Eyelid Tumors in Dogs
The function of the eyelids is merely to protect the eye from local injury. Though their function is simple the anatomy of the eyelid is complicated and is made up of layers of skin, muscle and mucus membrane. The tissues integrate nerves and blood vessels, oil glands, hair roots and secondary tear glands. All of these tissues are susceptible to injury, infection and benign or deadly tumors.
Kinds of growths
Tumors of the eyelid are the most common growths of the eye associated tissues and can stem from any of the tissues of the cover. Adenomas (benign tumor) and adenocarcinomas (gland cancer) of the oil glands are the most common.
Older dogs frequently develop eyelid tumors.

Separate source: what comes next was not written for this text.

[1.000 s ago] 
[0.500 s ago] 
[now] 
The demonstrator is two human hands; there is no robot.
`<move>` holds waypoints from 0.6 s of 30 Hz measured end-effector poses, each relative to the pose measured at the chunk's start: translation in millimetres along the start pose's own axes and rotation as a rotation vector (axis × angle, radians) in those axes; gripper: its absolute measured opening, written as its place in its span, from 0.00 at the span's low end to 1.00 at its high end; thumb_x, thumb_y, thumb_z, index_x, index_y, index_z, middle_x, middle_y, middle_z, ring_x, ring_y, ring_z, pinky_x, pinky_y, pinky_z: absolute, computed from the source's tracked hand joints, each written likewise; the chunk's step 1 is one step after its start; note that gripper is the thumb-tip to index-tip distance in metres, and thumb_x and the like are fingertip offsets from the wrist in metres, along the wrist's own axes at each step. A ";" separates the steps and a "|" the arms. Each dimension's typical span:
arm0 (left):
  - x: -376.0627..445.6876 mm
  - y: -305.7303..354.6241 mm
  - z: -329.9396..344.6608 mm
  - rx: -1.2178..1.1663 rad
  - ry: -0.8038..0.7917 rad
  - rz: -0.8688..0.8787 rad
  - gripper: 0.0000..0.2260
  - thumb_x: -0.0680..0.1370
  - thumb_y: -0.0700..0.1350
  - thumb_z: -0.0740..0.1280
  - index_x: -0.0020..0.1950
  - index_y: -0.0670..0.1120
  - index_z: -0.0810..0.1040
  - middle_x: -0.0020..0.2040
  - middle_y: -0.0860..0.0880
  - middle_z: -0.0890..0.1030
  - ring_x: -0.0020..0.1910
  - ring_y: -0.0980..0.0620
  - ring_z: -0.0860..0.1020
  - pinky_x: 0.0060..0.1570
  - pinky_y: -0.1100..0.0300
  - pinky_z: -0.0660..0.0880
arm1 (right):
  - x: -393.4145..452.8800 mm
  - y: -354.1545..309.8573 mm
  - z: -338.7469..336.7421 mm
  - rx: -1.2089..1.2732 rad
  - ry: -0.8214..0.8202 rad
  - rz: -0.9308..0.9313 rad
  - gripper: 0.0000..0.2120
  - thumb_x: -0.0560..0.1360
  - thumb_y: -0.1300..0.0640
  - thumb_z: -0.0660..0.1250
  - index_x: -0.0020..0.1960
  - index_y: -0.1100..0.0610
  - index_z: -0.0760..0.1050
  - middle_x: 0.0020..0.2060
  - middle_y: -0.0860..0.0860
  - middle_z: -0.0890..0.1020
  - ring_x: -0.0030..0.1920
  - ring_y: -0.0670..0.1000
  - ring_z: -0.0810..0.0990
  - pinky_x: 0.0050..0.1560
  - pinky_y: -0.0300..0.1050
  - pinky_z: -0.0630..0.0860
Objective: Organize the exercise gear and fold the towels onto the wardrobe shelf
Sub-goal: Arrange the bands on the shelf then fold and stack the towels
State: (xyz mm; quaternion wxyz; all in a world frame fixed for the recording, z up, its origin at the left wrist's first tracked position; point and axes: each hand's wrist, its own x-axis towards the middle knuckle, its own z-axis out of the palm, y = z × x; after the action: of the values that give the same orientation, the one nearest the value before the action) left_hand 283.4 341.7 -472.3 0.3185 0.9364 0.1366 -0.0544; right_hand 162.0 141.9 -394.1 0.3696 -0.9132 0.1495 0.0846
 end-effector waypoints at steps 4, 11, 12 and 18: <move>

Meibomian adenocarcinomas (glands), cancer malignancies and squamous cell cancers (skin) are malignant and are treated by broad surgical removal1. Other frequent eyelid tumors include:
- Histiocytoma (benign skin growth). - Mastocytoma (mast cell tumor). - Papilloma (benign epithelial tumor).
Fortunately, eyelid tumors in dogs, according to Pet Health are typically benign and do not spread to far-off tissues. Surgical elimination treatments most growths of the eyelid however total elimination in some cases can cause eyelid deformities1. Eyelid growths can become rather big and be very disfiguring. Unattended eyelid growths, even benign ones, can grow so big regarding interfere with eyelid function.
Eyelid growth treatment
Treatment consists of removal by surgery or by freezing with liquid nitrogen, which need to be performed faster than later.
Prognosis of eyelid tumors.
Surgical elimination or freezing are usually successful and recurrence of a private growth is not likely-- there is typically an 85-90% possibility of a growth not returning.
Prevention of eyelid tumors
The cause of many eyelid growths is unidentified however some, like squamous cell cancer, are related to excess direct exposure to sunlight. Some types appear to be inclined to the advancement of sebaceous (gland) growths. Though there might be no preventive procedures one can take, early treatment can avoid extreme issues and reduce the cost of treatment.
Because eyelid tumors happen frequently in older dogs, it is common for pet guardians to put things off-- "We will just watch it and see what happens." Sadly, as we wait, it is likely that the mass will grow and become more inflamed. As it grows it will become progressively harder to get rid of.